Girl in the Morning

The first thing she felt as she slowly awakened, was the slight, sharp point of a feather sticking through the bedcover. She shifted and opened her eyes. Early spring cold seeped in around the edges of the leather skin covering the room’s one window.

She lay there, quiet. Outside, the faint voices of birds could be heard in the almond trees her father had planted before she was born. Three of them stood between the house and the dirt street. They were budding now, softening the stark silhouettes of winter branches.                                                                                                 almondblossoms

In the stillness she closed her eyes and thought of her mother and father. Gone. They had been taken so suddenly by a virulent winter illness two years ago that she still could hardly believe it. They, so loving and devoted to one another, and to her, their only child. She felt tears threatening.

Words of scripture began to drift through her consciousness. Her father had been her teacher. Recognizing in his bright, intense young daughter an uncommon hunger for knowledge, he taught her to read. This, too, was uncommon. He ignored the remarks of friends and family about the waste of time. He copied down texts memorized from the synagogue onto stiff pieces of leather and shared them with her. The histories and the psalms, the poetry and the prophets.

He told her the ancient stories of betrayal and war. “When our people turned from the true and living God, daughter, terrible things followed.” She learned of blessing. “God rewards obedience. God blesses those who serve Him with a pure heart. Keep a pure heart always for Jehovah.”

They were as living things, those words. She sat and read them in every spare minute. They wove into the fabric of her mind and flowed from her memory through her days. She sang them as she cleaned and gardened and sat at the loom.

“God will send a Deliverer.” Her father’s voice rang in her mind. “We live in dark times now with the occupier. But, God will send a Child, a Son, a Ruler. Never doubt it.”

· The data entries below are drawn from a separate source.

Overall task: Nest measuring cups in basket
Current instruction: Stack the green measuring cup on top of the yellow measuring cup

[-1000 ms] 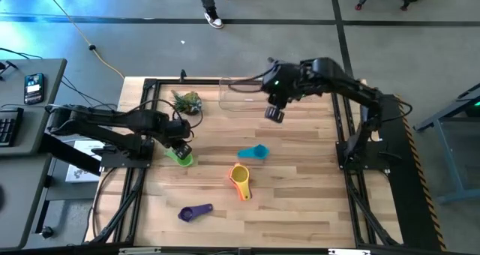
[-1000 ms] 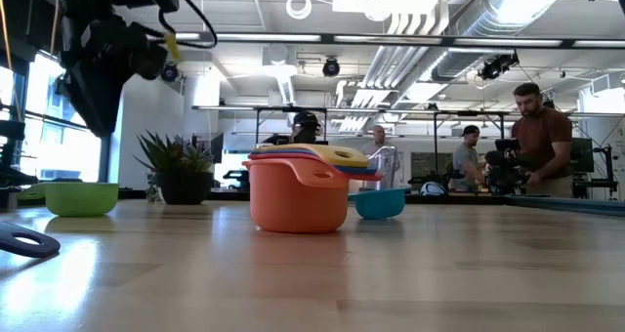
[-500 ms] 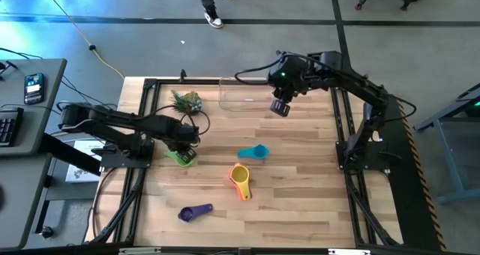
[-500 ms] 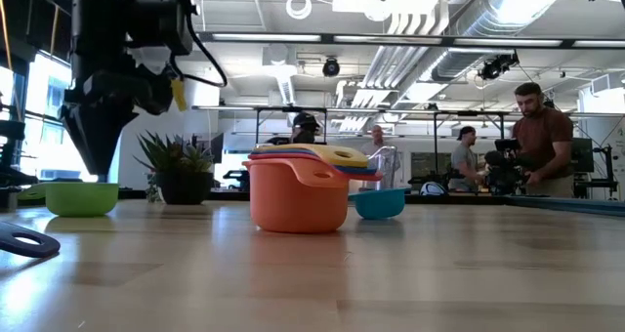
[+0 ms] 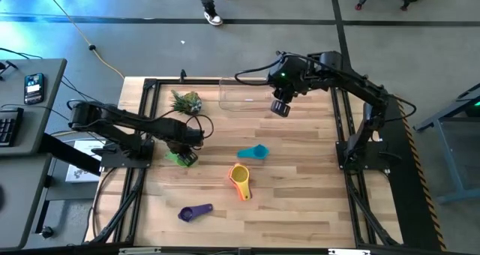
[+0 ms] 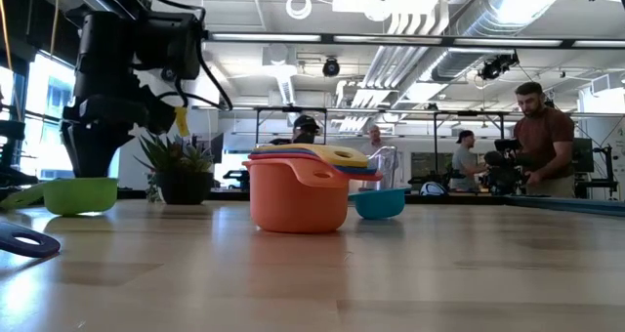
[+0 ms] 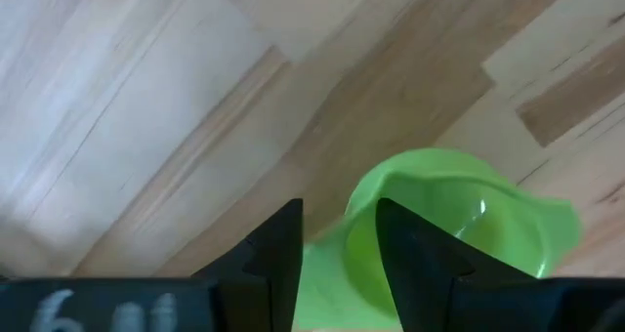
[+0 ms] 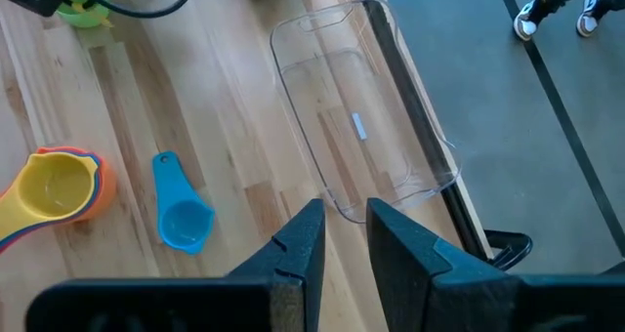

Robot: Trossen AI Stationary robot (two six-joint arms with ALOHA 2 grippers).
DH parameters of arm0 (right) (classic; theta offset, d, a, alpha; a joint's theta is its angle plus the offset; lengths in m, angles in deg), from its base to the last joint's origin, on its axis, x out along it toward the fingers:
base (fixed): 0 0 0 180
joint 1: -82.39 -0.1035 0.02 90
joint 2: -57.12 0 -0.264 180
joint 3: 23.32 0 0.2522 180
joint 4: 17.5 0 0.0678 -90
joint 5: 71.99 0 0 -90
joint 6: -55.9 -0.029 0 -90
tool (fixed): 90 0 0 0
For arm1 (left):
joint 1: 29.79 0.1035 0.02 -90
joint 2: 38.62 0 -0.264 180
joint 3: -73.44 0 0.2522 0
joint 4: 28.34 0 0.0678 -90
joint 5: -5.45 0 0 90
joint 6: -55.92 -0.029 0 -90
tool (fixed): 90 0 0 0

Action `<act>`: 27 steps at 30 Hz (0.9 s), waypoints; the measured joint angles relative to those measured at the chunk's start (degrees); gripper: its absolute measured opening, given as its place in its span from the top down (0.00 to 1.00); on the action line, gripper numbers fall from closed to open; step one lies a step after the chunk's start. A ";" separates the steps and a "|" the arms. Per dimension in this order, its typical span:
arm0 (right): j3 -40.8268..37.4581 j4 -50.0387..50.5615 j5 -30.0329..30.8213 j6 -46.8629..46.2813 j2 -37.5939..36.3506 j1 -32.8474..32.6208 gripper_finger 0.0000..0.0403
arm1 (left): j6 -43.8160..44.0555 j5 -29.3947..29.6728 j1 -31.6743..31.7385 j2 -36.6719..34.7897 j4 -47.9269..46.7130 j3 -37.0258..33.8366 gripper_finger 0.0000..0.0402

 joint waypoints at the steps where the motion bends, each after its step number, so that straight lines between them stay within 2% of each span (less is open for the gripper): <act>1: 0.00 0.00 0.13 -0.01 -0.01 0.00 0.82 | 0.02 0.00 -0.02 0.25 0.61 0.00 0.72; 13: 0.00 0.00 0.27 -5.18 0.01 0.00 0.82 | 0.05 -0.09 -0.34 0.48 2.20 0.07 0.97; 20: 0.00 0.00 0.26 -10.85 0.01 -0.07 0.82 | 3.02 -1.10 -0.65 0.08 2.00 0.56 0.98; 27: 0.00 0.00 1.47 -16.99 0.01 -0.07 0.82 | 5.97 -1.07 -2.14 -1.94 1.98 4.39 0.99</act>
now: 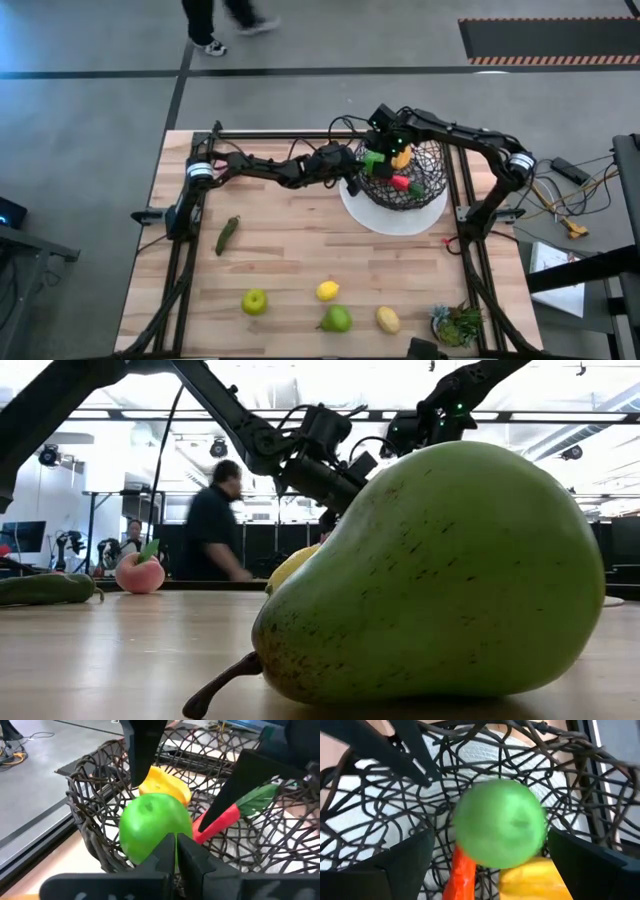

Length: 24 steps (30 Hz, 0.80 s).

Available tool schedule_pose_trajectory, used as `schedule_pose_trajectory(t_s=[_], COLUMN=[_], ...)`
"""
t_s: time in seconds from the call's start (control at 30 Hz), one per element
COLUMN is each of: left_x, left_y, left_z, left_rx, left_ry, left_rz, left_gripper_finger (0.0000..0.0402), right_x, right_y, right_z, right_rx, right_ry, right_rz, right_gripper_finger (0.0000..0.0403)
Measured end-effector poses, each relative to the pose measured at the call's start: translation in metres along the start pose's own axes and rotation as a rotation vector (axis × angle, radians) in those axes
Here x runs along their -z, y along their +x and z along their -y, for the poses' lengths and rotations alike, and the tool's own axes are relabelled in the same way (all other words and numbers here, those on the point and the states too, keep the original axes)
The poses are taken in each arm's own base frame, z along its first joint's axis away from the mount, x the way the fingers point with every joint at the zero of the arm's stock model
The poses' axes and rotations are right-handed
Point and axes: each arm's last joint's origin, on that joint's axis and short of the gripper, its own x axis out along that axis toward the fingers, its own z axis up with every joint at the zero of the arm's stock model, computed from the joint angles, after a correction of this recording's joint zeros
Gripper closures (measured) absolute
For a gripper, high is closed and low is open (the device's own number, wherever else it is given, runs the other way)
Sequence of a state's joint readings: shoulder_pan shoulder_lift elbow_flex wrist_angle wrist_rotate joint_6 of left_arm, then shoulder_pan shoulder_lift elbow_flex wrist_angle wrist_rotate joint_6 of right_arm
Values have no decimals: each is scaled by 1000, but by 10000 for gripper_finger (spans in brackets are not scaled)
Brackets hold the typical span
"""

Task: Build produce basket
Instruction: Put the yellow pear into the black wire basket

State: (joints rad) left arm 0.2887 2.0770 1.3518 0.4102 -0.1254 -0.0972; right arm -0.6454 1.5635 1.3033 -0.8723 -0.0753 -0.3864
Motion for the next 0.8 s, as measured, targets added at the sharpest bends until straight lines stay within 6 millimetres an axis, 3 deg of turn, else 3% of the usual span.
schedule_pose_trajectory(t_s=[0.1,0.23,0.37,0.5,0.63,0.8], left_x=[-4,-25,-48,-65,-62,-35], left_y=[-4,-17,-41,-78,-119,-164], left_z=[2,9,19,35,48,52], left_rx=[7,31,59,99,97,38], left_ry=[8,40,81,155,193,209], left_rz=[5,61,120,121,97,65], left_gripper_finger=[398,398,398,398,398,398], right_x=[3,8,12,18,25,36], right_y=[-8,-26,-52,-76,-92,-88], right_z=[-1,-2,-9,-30,-67,-111], right_rx=[25,71,36,-103,-199,-230], right_ry=[-6,-4,28,45,14,90], right_rz=[-9,8,95,207,275,340], right_gripper_finger=[40,60,83,102,118,129])
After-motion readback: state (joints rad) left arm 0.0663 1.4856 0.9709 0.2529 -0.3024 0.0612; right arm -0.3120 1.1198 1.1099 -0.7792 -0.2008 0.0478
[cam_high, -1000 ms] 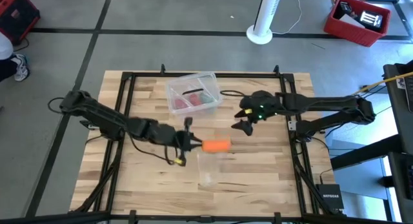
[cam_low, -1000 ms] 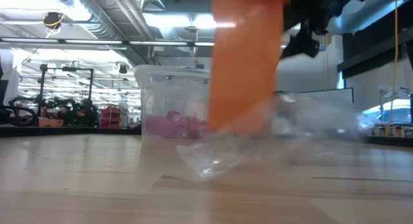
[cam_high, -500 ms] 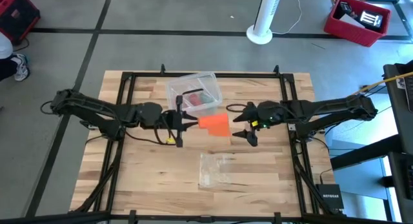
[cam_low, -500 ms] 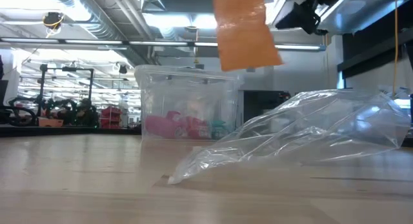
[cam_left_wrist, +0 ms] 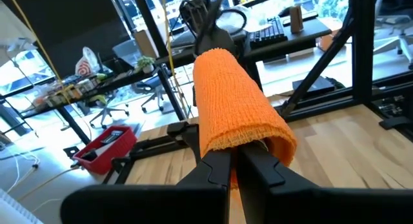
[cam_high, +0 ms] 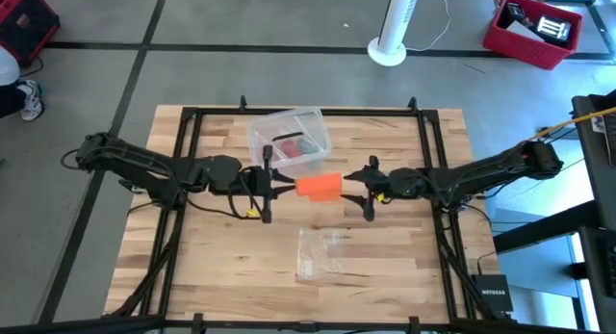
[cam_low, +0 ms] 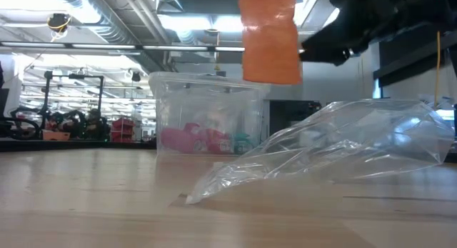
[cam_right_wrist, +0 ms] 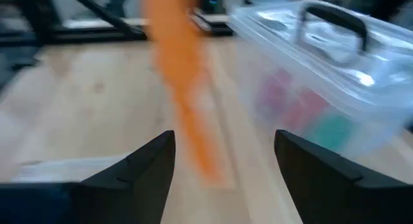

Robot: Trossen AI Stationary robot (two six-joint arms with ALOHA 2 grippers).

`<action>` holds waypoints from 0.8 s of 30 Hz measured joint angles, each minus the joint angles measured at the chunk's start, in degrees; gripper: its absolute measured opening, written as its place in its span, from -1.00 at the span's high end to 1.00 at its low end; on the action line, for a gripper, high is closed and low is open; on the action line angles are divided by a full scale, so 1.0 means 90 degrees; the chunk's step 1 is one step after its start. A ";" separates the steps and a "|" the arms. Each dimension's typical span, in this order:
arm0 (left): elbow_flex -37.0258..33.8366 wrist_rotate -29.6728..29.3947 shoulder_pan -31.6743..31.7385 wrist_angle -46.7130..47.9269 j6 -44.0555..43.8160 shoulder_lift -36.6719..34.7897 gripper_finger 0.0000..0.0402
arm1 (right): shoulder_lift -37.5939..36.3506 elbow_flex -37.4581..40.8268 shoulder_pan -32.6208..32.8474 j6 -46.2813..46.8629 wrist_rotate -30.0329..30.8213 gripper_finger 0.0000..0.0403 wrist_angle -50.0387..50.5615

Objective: Roll bandage
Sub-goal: Roll the orange bandage

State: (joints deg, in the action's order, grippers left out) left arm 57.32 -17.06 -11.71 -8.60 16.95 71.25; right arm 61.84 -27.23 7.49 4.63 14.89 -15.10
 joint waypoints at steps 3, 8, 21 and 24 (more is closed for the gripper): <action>0.0000 -0.0002 -0.0004 0.0034 -0.0034 0.0001 0.98 | 0.0029 0.0046 0.0000 0.0051 0.0000 -0.28 -0.0006; 0.0000 -0.0001 -0.0004 -0.0135 -0.0008 0.0001 0.98 | 0.0079 0.0044 0.0007 0.0297 -0.0866 -0.26 -0.0604; 0.0000 0.0087 -0.0006 -0.0487 -0.0046 0.0001 0.98 | 0.1166 0.0044 0.0000 0.0101 -0.0941 0.19 -0.2013; 0.0000 0.0088 -0.0006 -0.0513 -0.0177 0.0001 0.98 | 0.1200 0.0044 0.0011 -0.0048 -0.1028 0.63 -0.2051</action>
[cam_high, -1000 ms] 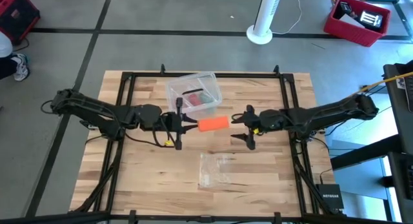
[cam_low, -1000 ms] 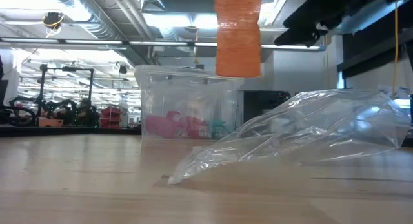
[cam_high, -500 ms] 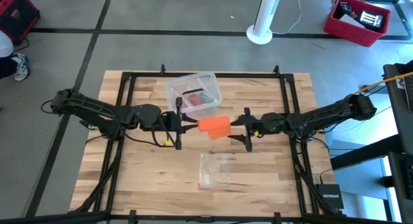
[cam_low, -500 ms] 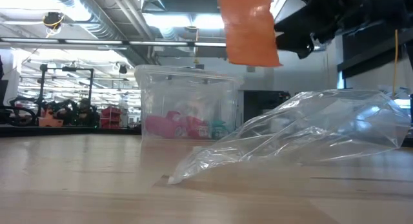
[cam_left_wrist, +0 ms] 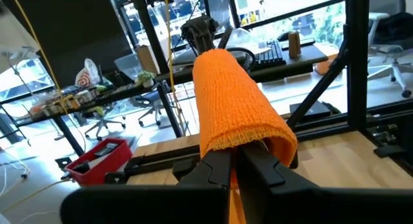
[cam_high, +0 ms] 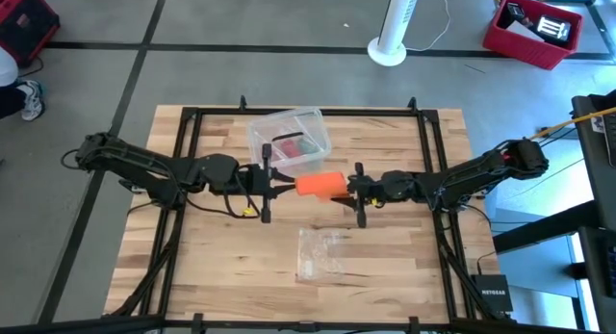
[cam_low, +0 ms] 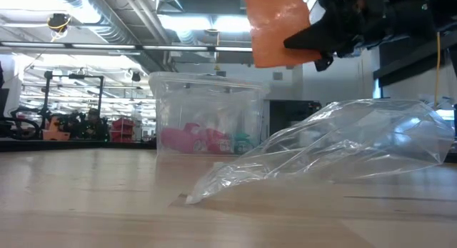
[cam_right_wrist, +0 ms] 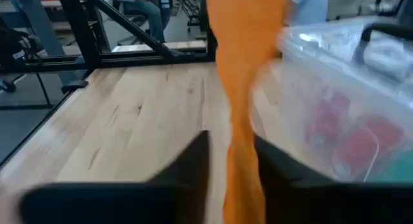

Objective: Roll bandage
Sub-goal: Roll the orange bandage

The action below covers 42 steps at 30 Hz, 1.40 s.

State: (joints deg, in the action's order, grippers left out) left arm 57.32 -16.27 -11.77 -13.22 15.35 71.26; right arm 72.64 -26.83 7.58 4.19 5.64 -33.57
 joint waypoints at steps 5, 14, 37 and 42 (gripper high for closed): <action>-0.0002 0.0005 0.0000 -0.0276 -0.0045 0.0000 0.98 | -0.0002 0.0000 0.0212 -0.0337 0.0068 0.91 -0.0261; -0.0005 0.0073 0.0111 -0.1397 0.0038 -0.0100 0.98 | -0.0021 -0.0003 0.0763 -0.0132 0.0542 0.96 -0.0091; -0.0449 -0.1102 0.0804 -0.0939 0.1205 -0.0102 0.98 | -0.0193 -0.2379 0.2410 -0.0199 0.1316 0.97 0.1882; -0.0747 -0.1105 0.0798 -0.0994 0.1185 -0.0102 0.98 | -0.0185 -0.3147 0.2409 -0.0509 0.1317 0.97 0.2488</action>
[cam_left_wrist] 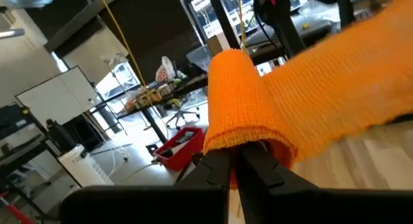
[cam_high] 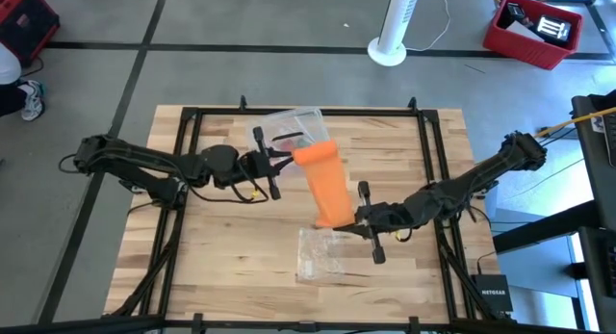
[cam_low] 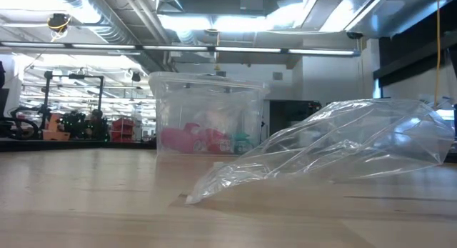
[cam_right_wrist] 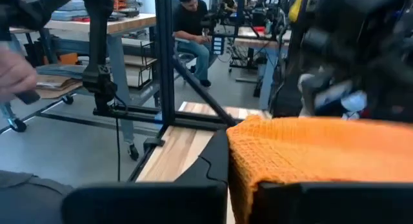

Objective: Roll bandage
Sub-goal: Roll the orange bandage

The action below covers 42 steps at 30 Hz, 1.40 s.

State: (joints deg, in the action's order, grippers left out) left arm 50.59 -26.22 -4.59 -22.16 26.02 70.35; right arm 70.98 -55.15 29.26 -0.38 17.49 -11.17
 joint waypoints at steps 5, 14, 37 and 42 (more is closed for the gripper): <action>-0.0042 -0.0013 -0.0067 -0.0059 -0.0001 0.0314 0.98 | 0.0005 -0.0610 -0.0003 -0.0536 0.0136 0.97 0.0386; -0.0044 -0.0012 -0.0449 -0.0460 0.0670 0.1246 0.98 | 0.0005 -0.1712 -0.0382 -0.1165 0.0380 0.97 0.1092; 0.0006 -0.0272 -0.1571 -0.1346 0.2036 0.2210 0.98 | 0.0824 -0.2019 -0.3185 0.0846 -0.1453 0.96 0.2764; 0.0002 -0.0625 -0.1809 -0.1498 0.2445 0.2210 0.98 | 0.1245 -0.2019 -0.3426 0.1041 -0.1898 0.96 0.2979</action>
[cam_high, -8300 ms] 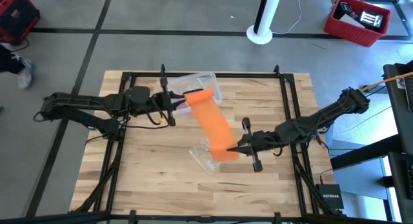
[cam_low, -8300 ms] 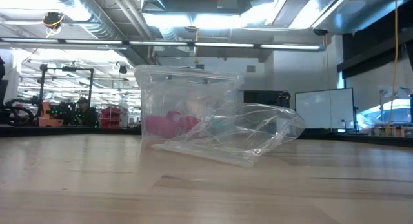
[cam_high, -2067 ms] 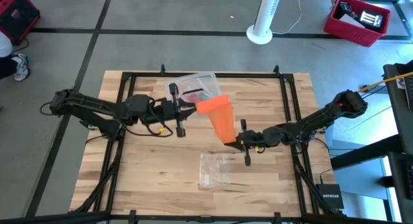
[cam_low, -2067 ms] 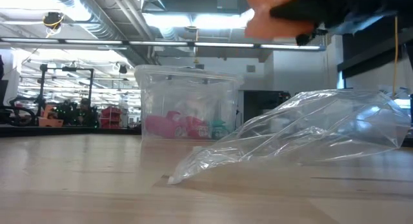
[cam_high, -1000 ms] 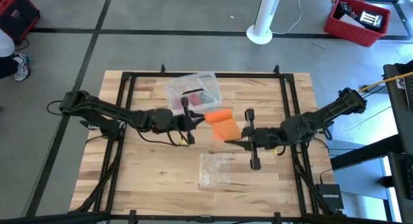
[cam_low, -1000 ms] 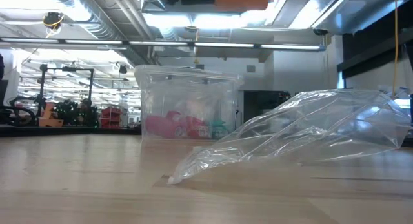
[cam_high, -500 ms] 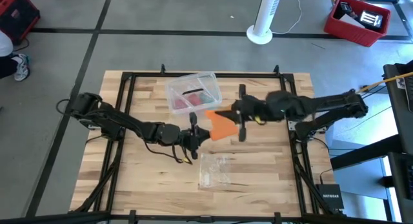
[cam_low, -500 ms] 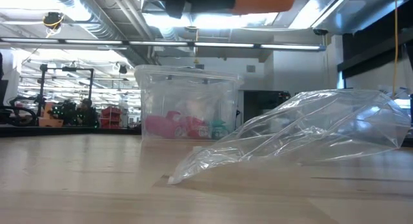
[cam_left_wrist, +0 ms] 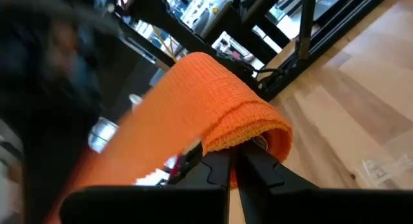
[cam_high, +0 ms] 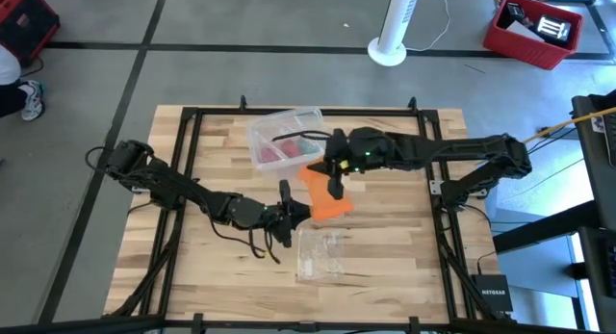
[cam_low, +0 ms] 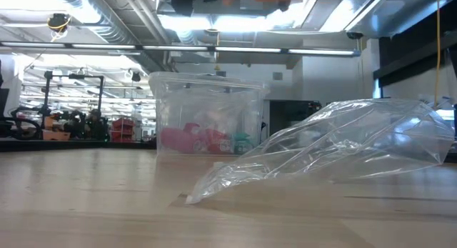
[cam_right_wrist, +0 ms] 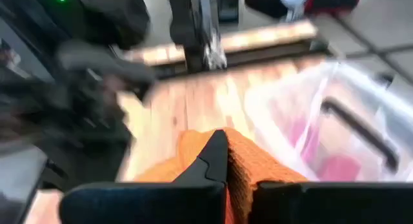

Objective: Roll bandage
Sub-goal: Roll the orange bandage

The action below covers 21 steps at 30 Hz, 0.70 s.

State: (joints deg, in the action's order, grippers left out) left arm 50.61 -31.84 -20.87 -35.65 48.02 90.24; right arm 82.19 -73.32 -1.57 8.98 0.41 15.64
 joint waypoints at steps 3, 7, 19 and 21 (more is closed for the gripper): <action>-0.0002 -0.0346 -0.0144 -0.0077 0.0387 0.0000 0.98 | 0.0228 0.0000 -0.0055 0.0158 -0.0074 0.96 0.0182; -0.0002 -0.0887 -0.0279 -0.0106 0.0857 0.0000 0.98 | 0.0498 -0.0002 -0.0079 0.0493 -0.0020 0.96 0.0506; -0.0005 -0.1253 -0.0298 0.0669 -0.0288 0.0000 0.98 | 0.1021 -0.0002 -0.0162 0.1361 -0.0736 -0.08 0.1577; -0.0005 -0.1253 -0.0291 0.0948 -0.0880 0.0000 0.98 | 0.1010 -0.0002 -0.0165 0.1361 -0.0739 -0.28 0.1579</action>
State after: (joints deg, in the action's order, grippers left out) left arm 50.57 -43.11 -23.49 -27.12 40.11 90.24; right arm 91.28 -73.34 -3.05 21.23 -6.24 29.85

In the difficult days and months that followed her parent’s deaths, it was their devotion to God that had been her greatest comfort. Her father’s brother and his wife had moved into the house. Kind and attentive, they did their best for the grief-stricken young woman now in their care. She spent much time alone in those early days with the old leather pieces, reading, praying.

When a local man came calling, her aunt and uncle were thrilled. Joseph, with an unblemished reputation and a good livelihood, would be a fine choice for their niece. And she was happy, recognizing the hand of God in His provision of an honorable husband.

This morning, she prayed from the Psalms as she lay still and warm in her bed: Your righteousness, O God, is to the height of heaven, You who have done great things. O God, who is like You? She suddenly felt a joy expand throughout her very being as she had not felt since her parents died. I may worship Him, the true and living God. I, even I, may worship Him.

Slowly, she rose and reached for her wool cloak. No one stirred in her aunt and uncle’s room. A few minutes later, her feet in sturdy leather shoes, she walked into the cooking room.  Stirring ashes in the clay oven, she added sticks until a good fire burned steadily. The mercy of the Lord is from everlasting to everlasting on those who fear Him, and His righteousness to children’s children.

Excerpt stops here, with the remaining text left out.